> [TASK TO CARRY OUT] Here are some records. Repeat them all exactly.

> [RECORDS FOR THIS TASK]
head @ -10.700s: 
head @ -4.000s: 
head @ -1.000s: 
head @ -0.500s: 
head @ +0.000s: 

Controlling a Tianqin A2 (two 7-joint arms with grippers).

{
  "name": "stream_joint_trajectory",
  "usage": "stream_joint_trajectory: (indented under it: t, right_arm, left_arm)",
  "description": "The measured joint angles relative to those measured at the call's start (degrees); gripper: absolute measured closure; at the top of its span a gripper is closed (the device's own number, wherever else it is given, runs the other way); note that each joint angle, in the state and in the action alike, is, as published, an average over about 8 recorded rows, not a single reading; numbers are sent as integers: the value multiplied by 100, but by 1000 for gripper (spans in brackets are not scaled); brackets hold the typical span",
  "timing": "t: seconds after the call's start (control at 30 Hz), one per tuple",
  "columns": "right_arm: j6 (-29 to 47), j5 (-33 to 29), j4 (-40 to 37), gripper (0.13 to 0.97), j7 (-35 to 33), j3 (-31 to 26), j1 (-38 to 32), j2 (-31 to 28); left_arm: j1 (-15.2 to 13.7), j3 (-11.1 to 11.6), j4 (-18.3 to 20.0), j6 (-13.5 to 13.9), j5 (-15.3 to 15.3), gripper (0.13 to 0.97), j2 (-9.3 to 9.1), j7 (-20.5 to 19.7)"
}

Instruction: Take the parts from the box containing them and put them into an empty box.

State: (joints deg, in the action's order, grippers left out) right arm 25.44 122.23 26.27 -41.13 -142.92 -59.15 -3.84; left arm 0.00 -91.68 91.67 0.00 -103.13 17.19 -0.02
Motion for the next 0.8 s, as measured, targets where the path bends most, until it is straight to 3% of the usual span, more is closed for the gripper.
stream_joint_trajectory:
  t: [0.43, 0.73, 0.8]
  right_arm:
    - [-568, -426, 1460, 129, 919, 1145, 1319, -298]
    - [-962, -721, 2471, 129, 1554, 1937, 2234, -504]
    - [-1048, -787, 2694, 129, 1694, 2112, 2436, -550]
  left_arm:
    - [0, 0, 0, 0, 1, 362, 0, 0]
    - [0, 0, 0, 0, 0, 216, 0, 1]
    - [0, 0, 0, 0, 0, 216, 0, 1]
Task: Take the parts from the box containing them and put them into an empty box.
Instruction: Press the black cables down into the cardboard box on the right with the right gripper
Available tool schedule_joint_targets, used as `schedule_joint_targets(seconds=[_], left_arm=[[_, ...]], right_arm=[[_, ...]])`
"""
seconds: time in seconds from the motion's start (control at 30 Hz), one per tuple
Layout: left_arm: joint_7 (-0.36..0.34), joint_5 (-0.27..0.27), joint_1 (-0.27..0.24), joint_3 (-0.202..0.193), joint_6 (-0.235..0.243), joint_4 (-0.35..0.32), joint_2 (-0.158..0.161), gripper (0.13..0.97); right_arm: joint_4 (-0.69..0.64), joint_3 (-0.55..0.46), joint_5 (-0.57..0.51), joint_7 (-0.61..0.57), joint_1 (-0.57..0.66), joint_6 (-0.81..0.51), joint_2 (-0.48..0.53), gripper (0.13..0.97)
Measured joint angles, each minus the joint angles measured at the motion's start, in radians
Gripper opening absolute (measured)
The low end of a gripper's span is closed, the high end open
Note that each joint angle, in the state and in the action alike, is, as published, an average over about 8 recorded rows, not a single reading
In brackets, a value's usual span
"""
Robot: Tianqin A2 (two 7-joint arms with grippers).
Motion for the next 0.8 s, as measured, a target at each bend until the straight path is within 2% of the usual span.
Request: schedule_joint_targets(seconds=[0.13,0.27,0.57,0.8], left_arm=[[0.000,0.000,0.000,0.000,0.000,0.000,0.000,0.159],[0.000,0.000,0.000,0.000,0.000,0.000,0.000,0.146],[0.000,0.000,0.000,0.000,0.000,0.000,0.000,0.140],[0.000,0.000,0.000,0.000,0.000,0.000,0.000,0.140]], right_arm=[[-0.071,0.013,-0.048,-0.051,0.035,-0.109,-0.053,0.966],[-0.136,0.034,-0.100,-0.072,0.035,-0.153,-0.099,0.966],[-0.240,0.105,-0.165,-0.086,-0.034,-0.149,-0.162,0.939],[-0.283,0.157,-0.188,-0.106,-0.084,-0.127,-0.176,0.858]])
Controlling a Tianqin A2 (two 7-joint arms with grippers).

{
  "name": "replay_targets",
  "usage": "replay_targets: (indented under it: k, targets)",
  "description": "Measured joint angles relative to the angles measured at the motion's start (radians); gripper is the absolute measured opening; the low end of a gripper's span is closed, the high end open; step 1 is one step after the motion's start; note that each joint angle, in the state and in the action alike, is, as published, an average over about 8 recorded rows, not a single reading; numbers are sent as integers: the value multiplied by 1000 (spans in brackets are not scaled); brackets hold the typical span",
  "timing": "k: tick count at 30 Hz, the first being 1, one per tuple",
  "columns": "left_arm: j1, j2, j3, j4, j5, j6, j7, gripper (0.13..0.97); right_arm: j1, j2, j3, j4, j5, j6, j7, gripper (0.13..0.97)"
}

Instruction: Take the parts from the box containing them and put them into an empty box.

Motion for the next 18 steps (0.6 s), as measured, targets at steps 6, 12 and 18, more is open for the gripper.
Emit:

> [WRITTEN ANSWER]
head @ -10.700s: 
head @ -4.000s: 
head @ -1.000s: 
head @ -0.500s: 
head @ +0.000s: 

Controlling a Tianqin A2 (two 7-joint arms with grippers).

{
  "name": "stream_joint_trajectory",
  "usage": "stream_joint_trajectory: (indented under it: t, right_arm, left_arm)",
  "description": "The measured joint angles relative to those measured at the call's start (degrees); gripper: absolute measured closure; at the top of its span a gripper is closed (the device's own number, wherever else it is given, runs the other way); note that each joint angle, in the state and in the action alike, is, as published, an average over about 8 recorded rows, not a single reading; numbers are sent as integers: the value multiplied by 100, but by 1000 for gripper (spans in brackets are not scaled); brackets hold the typical span",
  "timing": "t: seconds after the call's start (control at 30 Hz), one per tuple",
  "columns": "right_arm: j6 (-29 to 47), j5 (-33 to 29), j4 (-40 to 37), gripper (0.13 to 0.97), j7 (-35 to 33), j3 (-31 to 26), j1 (-38 to 32), j2 (-31 to 28); left_arm: j1 (-15.2 to 13.7), j3 (-11.1 to 11.6), j4 (-18.3 to 20.0), j6 (-13.5 to 13.9), j5 (-15.3 to 15.3), gripper (0.13 to 0.97), j2 (-9.3 to 9.1), j7 (-20.5 to 19.7)"
}

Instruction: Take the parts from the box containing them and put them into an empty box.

State: (joints deg, in the action's order, grippers left out) right arm 25.44 122.23 26.27 -41.13 -142.92 -59.15 -3.84; left arm 0.00 -91.68 91.67 0.00 -103.13 17.19 -0.02
Motion for the next 0.8 s, as measured, targets where the path bends most, until it is straight to 3% of the usual span, more is closed for the gripper.
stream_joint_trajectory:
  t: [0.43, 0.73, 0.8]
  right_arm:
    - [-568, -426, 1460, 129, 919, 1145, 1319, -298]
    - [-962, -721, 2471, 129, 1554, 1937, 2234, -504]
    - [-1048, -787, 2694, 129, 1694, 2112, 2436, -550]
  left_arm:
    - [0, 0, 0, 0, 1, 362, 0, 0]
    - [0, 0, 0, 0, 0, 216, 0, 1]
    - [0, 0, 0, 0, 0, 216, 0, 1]
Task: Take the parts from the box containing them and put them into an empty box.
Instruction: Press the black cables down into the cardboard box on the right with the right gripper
Available tool schedule_joint_targets, used as `schedule_joint_targets(seconds=[_], left_arm=[[_, ...]], right_arm=[[_, ...]])`
"""
seconds: time in seconds from the motion's start (control at 30 Hz), one per tuple
Layout: left_arm: joint_7 (-0.36..0.34), joint_5 (-0.27..0.27), joint_1 (-0.27..0.24), joint_3 (-0.202..0.193), joint_6 (-0.235..0.243), joint_4 (-0.35..0.32), joint_2 (-0.158..0.161), gripper (0.13..0.97); right_arm: joint_4 (-0.69..0.64), joint_3 (-0.55..0.46), joint_5 (-0.57..0.51), joint_7 (-0.61..0.57), joint_1 (-0.57..0.66), joint_6 (-0.81..0.51), joint_2 (-0.48..0.53), gripper (0.13..0.97)
Measured joint angles, each minus the joint angles measured at the motion's start, in radians
Gripper opening absolute (measured)
The low end of a gripper's span is closed, the high end open
Note that each joint angle, in the state and in the action alike, is, as published, an average over about 8 recorded rows, not a single reading
In brackets, a value's usual span
"""
Robot: Tianqin A2 (two 7-joint arms with grippers).
Motion for the next 0.8 s, as measured, a target at each bend until the straight path is within 2% of the usual span.
Request: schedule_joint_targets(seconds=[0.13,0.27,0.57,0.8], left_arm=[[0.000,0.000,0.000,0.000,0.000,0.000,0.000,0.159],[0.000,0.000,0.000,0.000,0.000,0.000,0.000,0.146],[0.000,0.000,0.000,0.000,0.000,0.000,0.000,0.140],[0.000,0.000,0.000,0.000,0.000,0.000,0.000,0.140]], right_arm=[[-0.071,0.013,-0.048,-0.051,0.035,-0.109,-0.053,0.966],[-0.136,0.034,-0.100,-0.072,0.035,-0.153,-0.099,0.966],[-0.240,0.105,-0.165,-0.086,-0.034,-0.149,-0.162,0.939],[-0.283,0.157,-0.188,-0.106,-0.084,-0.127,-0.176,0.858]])
Controlling a Tianqin A2 (two 7-joint arms with grippers).

{
  "name": "replay_targets",
  "usage": "replay_targets: (indented under it: k, targets)",
  "description": "Measured joint angles relative to the angles measured at the motion's start (radians); gripper is the absolute measured opening; the low end of a gripper's span is closed, the high end open; step 1 is one step after the motion's start; note that each joint angle, in the state and in the action alike, is, as published, an average over about 8 recorded rows, not a single reading; numbers are sent as integers: the value multiplied by 1000 (spans in brackets are not scaled); brackets hold the typical span",
  "timing": "k: tick count at 30 Hz, the first being 1, one per tuple",
  "columns": "left_arm: j1, j2, j3, j4, j5, j6, j7, gripper (0.13..0.97); right_arm: j1, j2, j3, j4, j5, j6, j7, gripper (0.13..0.97)"
}

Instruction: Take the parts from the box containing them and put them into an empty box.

Motion for the next 18 steps (0.6 s), as measured, targets at steps 6, 12 and 18, more is open for the gripper.
Emit:

The response is finished.